_PROBLEM_
From the first line of the data below through the line bearing "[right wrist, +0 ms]", reproduce each line exactly; do not include pictures.

_SOURCE MATERIAL_
###

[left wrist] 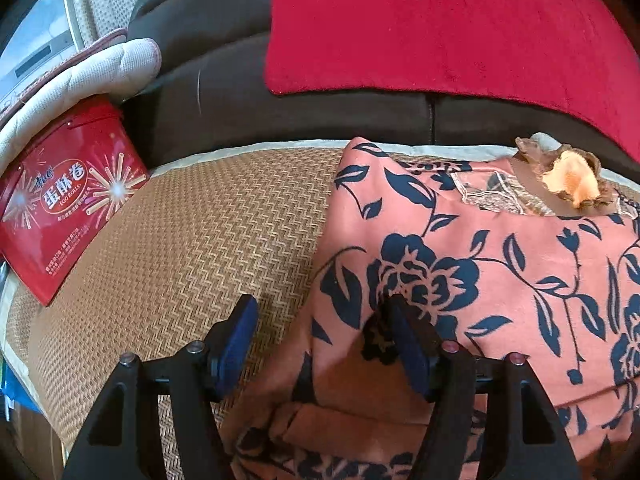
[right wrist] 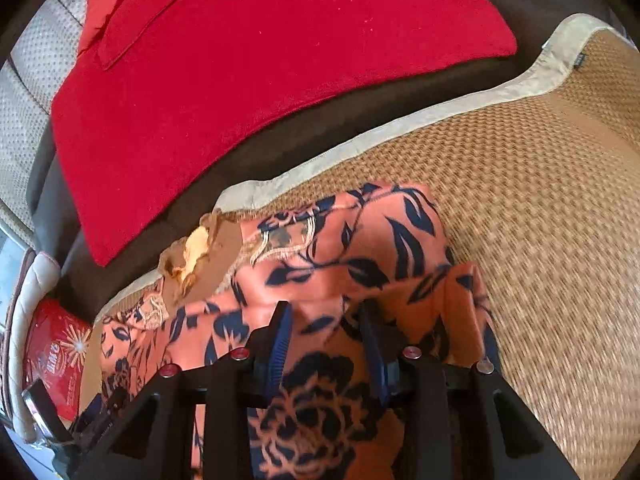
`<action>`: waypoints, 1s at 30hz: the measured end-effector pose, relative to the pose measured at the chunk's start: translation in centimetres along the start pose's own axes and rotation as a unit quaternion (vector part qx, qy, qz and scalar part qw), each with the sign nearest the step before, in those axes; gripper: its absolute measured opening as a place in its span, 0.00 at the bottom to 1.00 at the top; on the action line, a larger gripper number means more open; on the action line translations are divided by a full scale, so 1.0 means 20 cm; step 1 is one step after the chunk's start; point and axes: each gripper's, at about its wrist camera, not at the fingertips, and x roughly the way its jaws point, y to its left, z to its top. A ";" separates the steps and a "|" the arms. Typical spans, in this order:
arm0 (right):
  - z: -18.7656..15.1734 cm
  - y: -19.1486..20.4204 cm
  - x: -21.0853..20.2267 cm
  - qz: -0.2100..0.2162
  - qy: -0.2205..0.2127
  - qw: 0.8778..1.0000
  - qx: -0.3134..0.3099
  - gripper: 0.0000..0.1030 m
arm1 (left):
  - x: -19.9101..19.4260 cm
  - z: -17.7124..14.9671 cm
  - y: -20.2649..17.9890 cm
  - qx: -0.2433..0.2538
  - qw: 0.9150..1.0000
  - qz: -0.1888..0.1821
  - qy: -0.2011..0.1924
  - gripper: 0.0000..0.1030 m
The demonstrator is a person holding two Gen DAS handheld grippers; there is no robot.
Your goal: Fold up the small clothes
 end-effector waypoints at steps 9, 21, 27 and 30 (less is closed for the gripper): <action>0.07 0.03 0.00 0.015 -0.004 1.000 -0.007 0.31 | -0.05 0.11 -0.04 -0.022 1.000 -0.002 -0.020 0.65; -0.19 0.09 -0.40 0.040 0.018 0.998 -0.047 0.33 | -0.40 0.01 -0.43 0.063 0.989 -0.121 -0.061 0.83; -0.29 0.04 -0.34 0.016 0.059 0.997 -0.046 0.33 | -0.21 -0.05 -0.50 0.085 0.992 -0.095 0.020 0.84; -0.30 -0.01 -0.33 0.028 0.062 0.996 -0.049 0.33 | -0.21 -0.07 -0.47 0.082 0.992 -0.093 0.018 0.85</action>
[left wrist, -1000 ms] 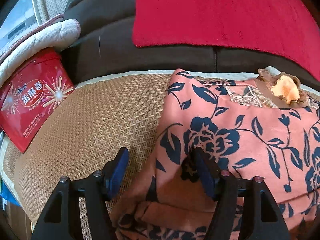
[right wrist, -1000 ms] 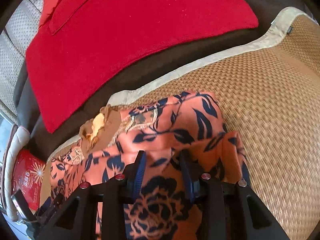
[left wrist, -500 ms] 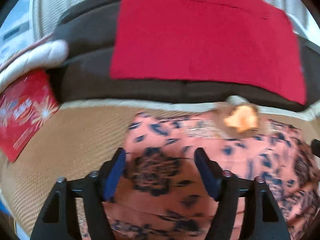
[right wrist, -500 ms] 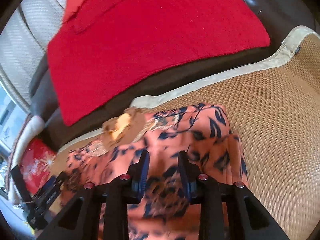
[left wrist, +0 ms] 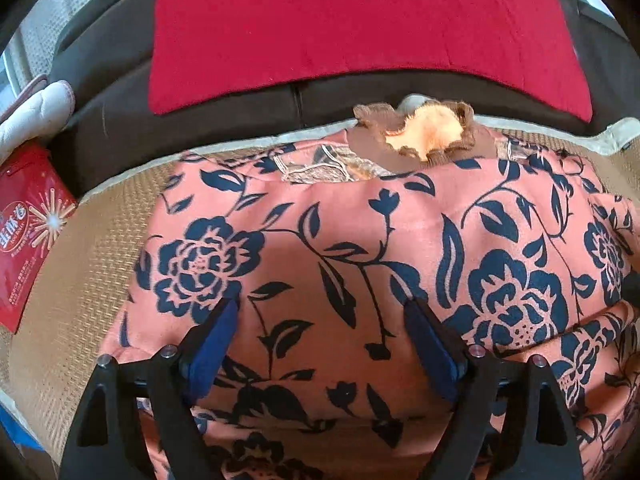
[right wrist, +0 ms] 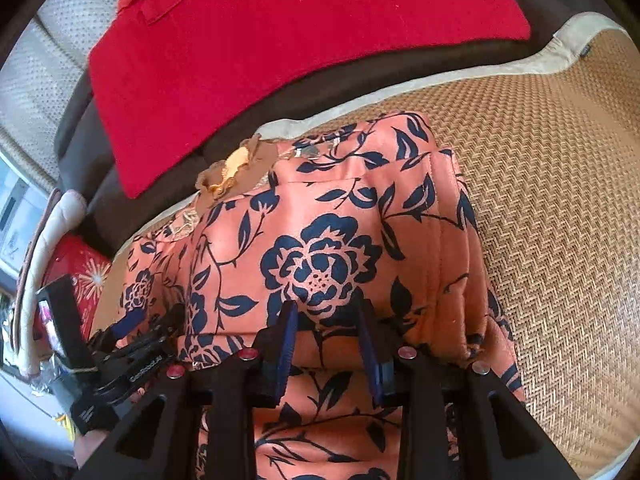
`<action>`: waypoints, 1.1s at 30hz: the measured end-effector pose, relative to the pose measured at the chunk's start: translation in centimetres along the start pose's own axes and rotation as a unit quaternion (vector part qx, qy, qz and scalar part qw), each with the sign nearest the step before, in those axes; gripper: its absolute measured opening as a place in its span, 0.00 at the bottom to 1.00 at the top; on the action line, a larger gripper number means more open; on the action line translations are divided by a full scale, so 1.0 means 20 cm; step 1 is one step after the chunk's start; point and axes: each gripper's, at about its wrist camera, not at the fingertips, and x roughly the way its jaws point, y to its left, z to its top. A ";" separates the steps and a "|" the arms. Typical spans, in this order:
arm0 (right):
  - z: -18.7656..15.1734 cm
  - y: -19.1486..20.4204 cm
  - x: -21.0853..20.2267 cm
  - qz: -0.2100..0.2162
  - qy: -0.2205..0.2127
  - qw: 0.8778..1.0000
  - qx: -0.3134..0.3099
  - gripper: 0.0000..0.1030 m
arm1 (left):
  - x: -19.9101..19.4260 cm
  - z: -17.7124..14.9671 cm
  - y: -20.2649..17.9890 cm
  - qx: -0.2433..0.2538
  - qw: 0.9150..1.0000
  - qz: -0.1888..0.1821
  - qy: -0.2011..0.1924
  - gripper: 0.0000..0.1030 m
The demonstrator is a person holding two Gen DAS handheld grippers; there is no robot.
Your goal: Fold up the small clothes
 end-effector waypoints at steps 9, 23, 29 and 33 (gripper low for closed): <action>-0.17 -0.04 -0.43 0.058 -0.103 0.993 -0.001 0.75 | -0.49 -0.21 0.30 -0.028 0.995 0.006 -0.098 0.85; -0.55 -0.18 -0.70 0.056 -0.077 0.995 -0.027 0.75 | -0.83 -0.89 0.83 -0.122 0.990 0.037 -0.058 0.90; -0.69 -0.24 -0.66 0.039 -0.054 0.998 -0.021 0.75 | -0.78 -1.03 0.83 -0.117 0.993 0.017 -0.029 0.90; -0.77 -0.38 -0.61 0.010 -0.013 1.000 0.011 0.75 | -0.70 -1.08 0.86 -0.129 0.992 -0.005 -0.002 0.90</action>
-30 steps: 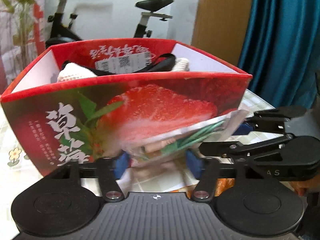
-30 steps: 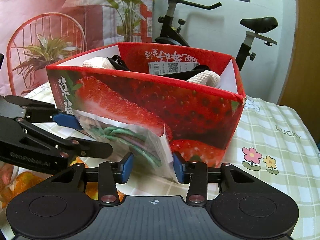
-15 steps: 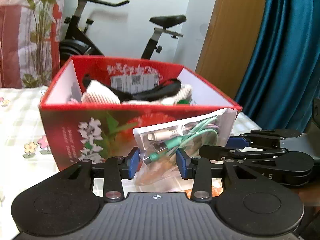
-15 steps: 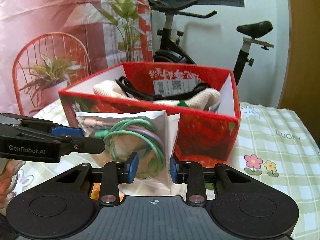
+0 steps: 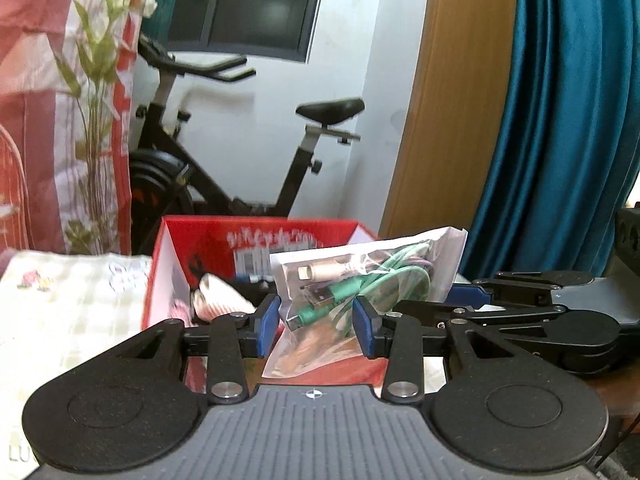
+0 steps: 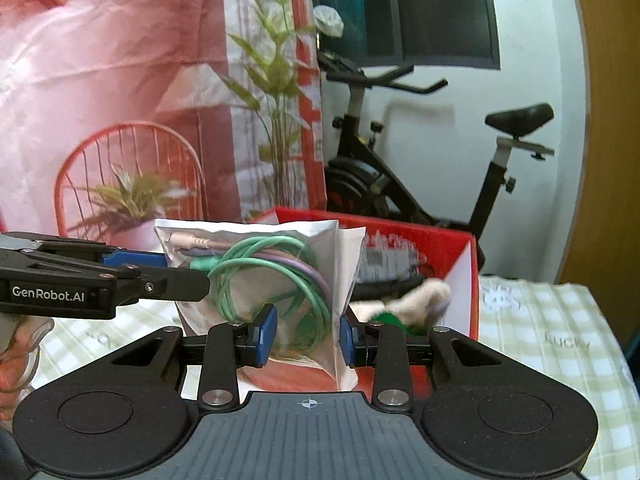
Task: Organize soft objects
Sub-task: 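Lift the cable bag with both grippers and carry it over the box, then lower the cable bag into the box and open both grippers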
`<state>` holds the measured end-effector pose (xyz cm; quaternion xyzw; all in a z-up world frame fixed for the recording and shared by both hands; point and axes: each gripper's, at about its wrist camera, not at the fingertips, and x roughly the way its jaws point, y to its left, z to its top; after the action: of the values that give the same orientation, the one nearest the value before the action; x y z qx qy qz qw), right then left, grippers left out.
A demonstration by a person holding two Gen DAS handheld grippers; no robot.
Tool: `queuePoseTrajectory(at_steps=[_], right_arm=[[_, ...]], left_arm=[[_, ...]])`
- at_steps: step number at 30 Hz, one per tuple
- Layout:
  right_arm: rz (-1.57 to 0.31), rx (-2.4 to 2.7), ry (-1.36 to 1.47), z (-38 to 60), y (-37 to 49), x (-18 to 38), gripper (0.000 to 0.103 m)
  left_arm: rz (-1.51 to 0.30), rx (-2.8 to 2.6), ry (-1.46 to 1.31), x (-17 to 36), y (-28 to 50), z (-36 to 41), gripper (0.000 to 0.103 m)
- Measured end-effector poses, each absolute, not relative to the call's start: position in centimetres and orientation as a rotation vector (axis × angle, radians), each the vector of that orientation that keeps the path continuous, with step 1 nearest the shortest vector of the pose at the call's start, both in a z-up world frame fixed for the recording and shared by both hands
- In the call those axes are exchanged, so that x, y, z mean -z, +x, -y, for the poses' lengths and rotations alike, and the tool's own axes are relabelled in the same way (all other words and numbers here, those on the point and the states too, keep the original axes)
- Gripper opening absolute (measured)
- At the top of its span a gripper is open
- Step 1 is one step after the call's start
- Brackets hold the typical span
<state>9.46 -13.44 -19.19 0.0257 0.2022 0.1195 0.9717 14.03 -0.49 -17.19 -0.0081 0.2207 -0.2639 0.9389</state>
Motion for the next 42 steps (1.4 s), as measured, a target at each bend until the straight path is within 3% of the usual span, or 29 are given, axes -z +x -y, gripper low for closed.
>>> queuePoseTrajectory(at_steps=[17, 35, 38, 42], right_arm=[[-0.436, -0.270, 0.108, 14.2, 19.3, 15.3, 0.030], [-0.644, -0.170, 0.199, 16.6, 26.7, 23.1, 0.031], [-0.666, -0.123, 0.136, 16.4, 27.3, 23.7, 0.031], [-0.672, -0.107, 0.119, 16.5, 27.1, 24.1, 0.032]], left_arm=[[-0.467, 0.516, -0.076, 13.5, 22.7, -0.2, 0.043], [-0.669, 0.473, -0.013, 19.6, 29.8, 2.6, 0.043], [-0.668, 0.434, 0.022, 20.0, 29.9, 2.4, 0.046], [-0.635, 0.405, 0.049, 19.3, 29.4, 1.7, 0.061]])
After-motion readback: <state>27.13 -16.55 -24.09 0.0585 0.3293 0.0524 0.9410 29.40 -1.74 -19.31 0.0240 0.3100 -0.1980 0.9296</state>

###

_SOLUTION_
[left wrist] 
[right wrist] 
`<action>`: waypoints, 1s at 30hz: the measured end-effector pose, relative to the pose measured at the chunk's start: translation in centimetres along the start pose's own axes and rotation as a unit quaternion (vector part qx, qy, qz and scalar part qw), each with the sign nearest the step before, in those axes; gripper: its absolute measured opening as a place in its span, 0.00 at the bottom to 1.00 at the top; on the action line, a larger gripper number means more open; on the action line translations are divided by a full scale, so 1.0 means 20 cm; step 1 is one step after the chunk's start; point and axes: each gripper's, at about its wrist camera, not at the fingertips, and x roughly the way its jaws point, y to its left, z to its top. A ";" separates the steps and a "|" the arms. Typical spans, in this order:
arm0 (right):
  - z: -18.7656..15.1734 cm
  - y: -19.1486..20.4204 cm
  - x: -21.0853..20.2267 cm
  - qz: -0.2100..0.2162
  - qy: -0.2205..0.2127
  - qw: 0.8778..1.0000
  - qx: -0.3134..0.3099
  - gripper: 0.0000..0.1030 m
arm1 (left):
  - x: -19.9101..19.4260 cm
  - z: -17.7124..14.9671 cm
  - y: -20.2649..17.9890 cm
  - qx: -0.2433..0.2538
  - qw: 0.9150..1.0000
  - qz: -0.1888..0.1821
  - qy: -0.2011..0.1924
  - gripper: 0.0000..0.1030 m
The demonstrator is a person holding two Gen DAS handheld grippers; there is no robot.
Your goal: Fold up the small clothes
 end-effector waypoints at steps 9, 21, 27 and 30 (less is closed for the gripper): <action>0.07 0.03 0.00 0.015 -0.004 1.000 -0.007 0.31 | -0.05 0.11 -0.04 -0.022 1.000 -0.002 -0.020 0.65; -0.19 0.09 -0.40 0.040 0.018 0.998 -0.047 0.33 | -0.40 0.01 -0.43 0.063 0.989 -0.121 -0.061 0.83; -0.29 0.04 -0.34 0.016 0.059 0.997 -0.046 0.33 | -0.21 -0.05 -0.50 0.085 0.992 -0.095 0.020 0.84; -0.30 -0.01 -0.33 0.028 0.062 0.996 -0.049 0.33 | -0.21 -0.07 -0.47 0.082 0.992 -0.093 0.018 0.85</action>
[left wrist, -1000 ms] 
[right wrist, -1000 ms] 
[left wrist, -500 ms] 
[right wrist, -500 ms] 
[left wrist, +0 ms] 
[right wrist, +0 ms] 

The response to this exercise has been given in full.